PW’s profit margin of 7.6% was the lowest of RTX subsidiaries, but a major improvement compared with 2023. For the nine months last year, its negative margin was 15.5%. For the nine months, PW reported a profit of $1.56bn vs a loss of $1.8bn.
Since the introduction of the GTF, customers have been bedeviled with one technical issue after another—all unrelated to the gearbox itself. Currently, a powdered metal used in production was found to be defective. This requires grounding the affected airplanes until replacements can be delivered. There are currently almost 600 Airbus A320s on the ground.
CEO Chris Calio said progress is slow, but replacements are getting to the affected airlines.
“First and foremost is our GTF fleet management plan,” Calio said. “We remain on track, and our financial and operational outlook remains consistent with our prior comments. At the end of Q3, our inspections of powdered metal parts continue to progress according to plan.
“The associated fallout rate remains below the 1% expectation. The findings are consistent with the underlying assumptions of our fleet management plan. At our MRO facilities, throughput of engines is improving. PW-1100 output increased 10% sequentially and 27% on a year-over-year basis.”
Calio said PW reached support agreements with 28 customers, covering roughly 75% of the impacted PW-1100 fleet. The terms continue to remain in line with assumptions.
All new production engines have the correct powdered metal installed.
“We’re going to really start to turn the corner on the insertion of powdered metal parts as we head into 2025 as we continue to ramp up the exothermal forging,” the CE O said. “We’re putting in place continued capacity in all pieces of that value stream to continue to ramp in 2025.”
Ironic that GE now only has as much market share in Single Aisles as PW! (granted that is because no MAX being cranked out – but then maybe never again so …….).
LEAPs not getting put on MAX airframes!
P&W in the meantime has a close to 50% market share and as they have the fixes in place on production GTF, they may get more going forward.
The installed fleet of GTF is working their way through shop visits to get all the problems fixed and the one PW had not control over with the metal debacle.
Or as our fastener company did, build a lab in the US to test all the fasteners coming in to be sure them thar off shore operations ain’t putting crud into your system.
We had a Hangar start to go up and then came down. Welds were failing the Seis 4 zone spec. Ok, where are your XRays?
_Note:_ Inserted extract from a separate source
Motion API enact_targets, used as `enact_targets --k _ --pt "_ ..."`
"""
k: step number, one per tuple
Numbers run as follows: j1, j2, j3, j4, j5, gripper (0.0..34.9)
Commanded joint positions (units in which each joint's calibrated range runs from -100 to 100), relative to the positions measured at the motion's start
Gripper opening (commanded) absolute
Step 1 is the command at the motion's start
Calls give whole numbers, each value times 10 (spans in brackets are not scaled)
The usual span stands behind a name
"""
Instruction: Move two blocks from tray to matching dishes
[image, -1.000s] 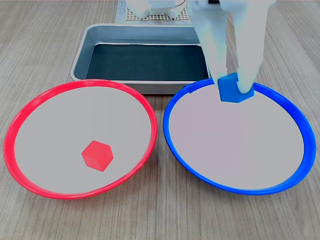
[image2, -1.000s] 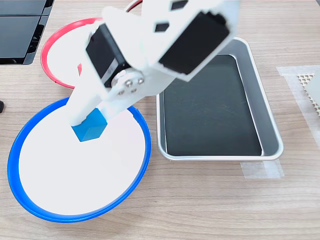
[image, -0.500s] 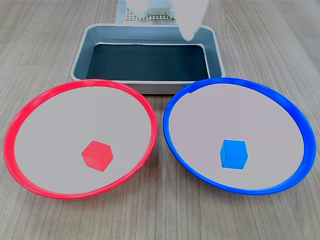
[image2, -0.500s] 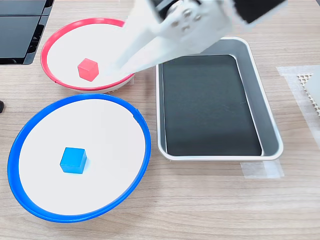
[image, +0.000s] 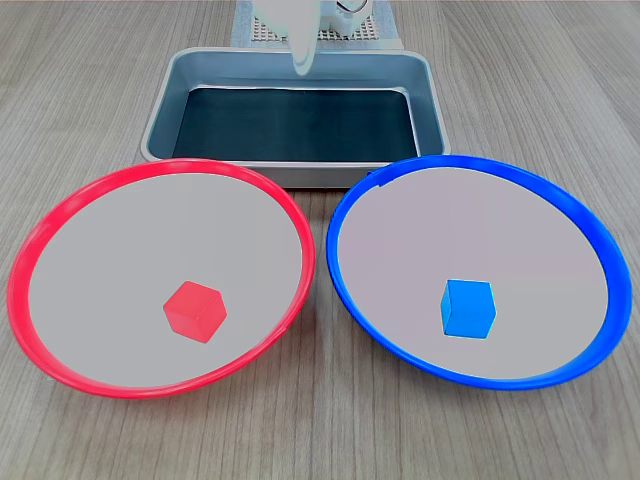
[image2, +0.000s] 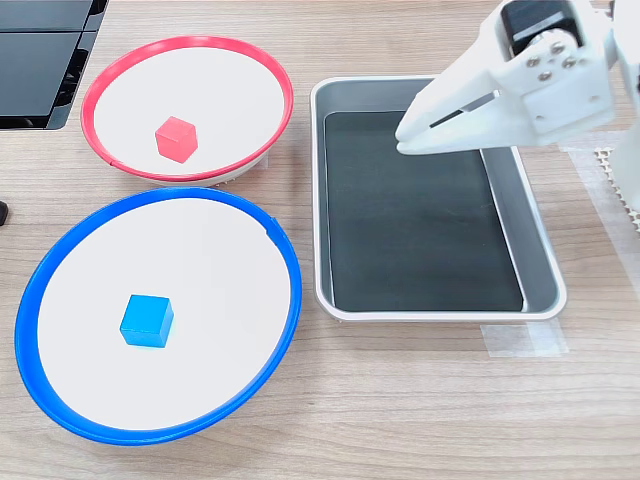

Well we don’t take XRays.
So, you build to spec but don’t have any proof, the engineers put the spec in but don’t check to see if there is any proof and ………
I think they sold the package into Candada where they had a lower seismic spec.
GE gets to sell some CFM engines for the P-8 and E-7!
Most GTF’s will be back in shop for the Advantage update, probably starting with those with limited disk life after inspections of service run units installed back into engines. PWA will get good use of all engine shops working full steam now on disk replacements/inspections for upcoming shop visits/upgrades
Well you gotta love all the spin from PW. Man, could they have used more buzz speak in that statement?
No data (I have seen the data and it does support it getting better). Kind of like Pablum for a 1 year old. Sheese.
According to plan? Well the ever revised plan that we wound up having to do a panic move to.
As a tech I have to wonder what the paperwork looked like on that powdered metal?
It should be tested at the last stop before delivery to PW (or its mfg ops who actually make the parts if its not PW).